Mis à part le fait que, à contrario, 80% ne le pense pas, j’y vois (espèce de gauchiste complotiste que je suis!) une manière de détourner le débat. En effet, comme un certain Berlusconi dans son pays, la sarkozye porte un seul argument de campagne : le culte de son chef. Mais pour que cela soit efficace il est nécessaire de montrer que tous les autres sont dans la haine. Vous osez critiquer ou même simplement émettre des reserves ? Antisarkozyste primaire ! Avec le lot de franc-tireurs qui va avec.

Je n’ai pas lu Abus de Pouvoir (je ne lis jamais les bouquins politiques des « amis », je préfères la discussion). Néanmoins une chose m’a frappé dans les interviews de Bayrou à ce sujet : le journaliste démarrant par un « c’est un beau pamphlet » et Bayrou devant reprendre la main avec un « pas du tout, c’est un livre de projet ». A expliquer, avec un talent certain, que l’opposition n’est pas à Nicolas Sarkozy mais à son projet de société.
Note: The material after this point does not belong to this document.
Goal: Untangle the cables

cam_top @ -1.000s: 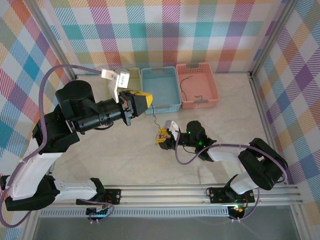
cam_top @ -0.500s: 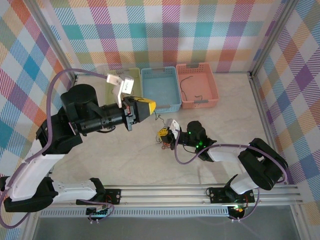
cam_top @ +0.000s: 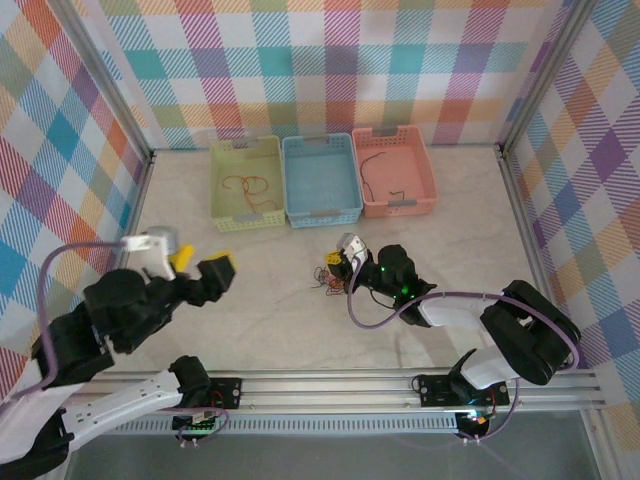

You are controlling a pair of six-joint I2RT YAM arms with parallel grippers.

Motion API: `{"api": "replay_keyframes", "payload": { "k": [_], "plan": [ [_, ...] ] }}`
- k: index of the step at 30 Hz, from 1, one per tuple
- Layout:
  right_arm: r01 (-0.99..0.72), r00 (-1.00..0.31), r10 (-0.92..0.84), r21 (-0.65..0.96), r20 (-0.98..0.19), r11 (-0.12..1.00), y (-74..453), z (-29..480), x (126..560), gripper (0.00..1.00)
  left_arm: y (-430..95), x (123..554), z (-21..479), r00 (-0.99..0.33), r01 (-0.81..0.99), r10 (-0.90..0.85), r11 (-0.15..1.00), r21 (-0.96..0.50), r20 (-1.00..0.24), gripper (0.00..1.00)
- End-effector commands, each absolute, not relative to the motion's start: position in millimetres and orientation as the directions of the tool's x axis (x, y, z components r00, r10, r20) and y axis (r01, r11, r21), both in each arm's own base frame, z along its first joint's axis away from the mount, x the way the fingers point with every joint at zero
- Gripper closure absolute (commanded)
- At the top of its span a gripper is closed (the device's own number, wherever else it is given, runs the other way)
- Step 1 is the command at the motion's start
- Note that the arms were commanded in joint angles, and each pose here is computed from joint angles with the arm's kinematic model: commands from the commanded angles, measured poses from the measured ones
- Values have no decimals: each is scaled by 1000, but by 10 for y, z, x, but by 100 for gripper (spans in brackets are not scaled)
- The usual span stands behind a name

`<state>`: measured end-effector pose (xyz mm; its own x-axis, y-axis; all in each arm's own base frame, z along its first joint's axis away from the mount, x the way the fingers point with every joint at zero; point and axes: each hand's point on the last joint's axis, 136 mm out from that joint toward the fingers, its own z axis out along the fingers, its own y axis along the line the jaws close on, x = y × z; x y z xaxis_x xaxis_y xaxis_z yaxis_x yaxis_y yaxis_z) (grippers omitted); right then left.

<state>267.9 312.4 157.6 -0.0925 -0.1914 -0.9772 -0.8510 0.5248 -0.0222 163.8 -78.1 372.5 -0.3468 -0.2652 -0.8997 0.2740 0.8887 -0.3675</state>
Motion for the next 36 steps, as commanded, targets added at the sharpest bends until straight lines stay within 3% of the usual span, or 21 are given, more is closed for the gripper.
{"api": "replay_keyframes", "payload": {
  "k": [1,8,15,19,25,30,36],
  "plan": [
    [-847,-80,-180,-28,-980,531,3128,1641,2688,100,-446,1712,3727,-253,126,-322,924,-361,-912,5],
    [-872,-69,-168,-22,-983,490,3172,1673,2615,100,-1675,1794,3464,-466,457,-106,821,-342,-878,5],
    [-884,-61,-157,-20,-986,467,3188,1700,2569,100,-2288,2008,2821,-595,465,-36,800,-380,-803,16],
    [-882,-68,-163,-17,-984,470,3187,1681,2579,100,-2679,1859,2718,-629,587,18,667,-459,-778,16],
    [-888,-66,-162,-16,-985,460,3203,1693,2565,100,-2912,1805,2583,-654,632,84,608,-482,-752,16],
    [-889,-68,-164,-15,-984,457,3203,1685,2558,100,-3146,1755,2622,-651,681,97,513,-523,-753,22],
    [-892,-67,-163,-14,-984,453,3211,1689,2555,100,-3261,1795,2534,-648,693,111,497,-522,-754,25]
  ]
}}
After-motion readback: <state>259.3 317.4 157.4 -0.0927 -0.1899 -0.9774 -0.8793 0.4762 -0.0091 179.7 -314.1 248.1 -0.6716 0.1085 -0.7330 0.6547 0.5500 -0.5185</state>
Risqué, pour la stratégie umpiste. Alors, comme par hasard, des sondages « para-présidentiels » fleurissent. Sauf que ce n’est pas l’heure de la Présidentielle. Alors, pourquoi le Figaro en parle ? Juste après la sortie d’Abus de pouvoir, d’un nombre important de passages télé réussis et refus de TF1 de l’accueillir à l’antenne, quoi de plus normal d’être en tête de CE sondage ?

Certes, les élections présidentielles en France sont importantes mais je ne voudrais pas qu’on oublie ce pour lequel c’est l’heure : les élections européennes.

Messieurs les journalistes, parlez-nous des candidats des uns et des autres. Des idées des uns et des autres (oui il y en a!). Et si vous voulez vraiment parler des Démocrates, parlez-nous de Sylvie Goulard (tête de liste dans l’Ouest), de Robert Rochefort (Sud-Ouest) ou encore des déclarations « ultralibérales » de Bernard Lehideux (n°2 en IDF) ou même des cadres du MoDem qui ont refusé un poste sûr avec l’UMP pour des positions à l’éligibilité incertaine.

Faites de l’information. Cela serait votre métier.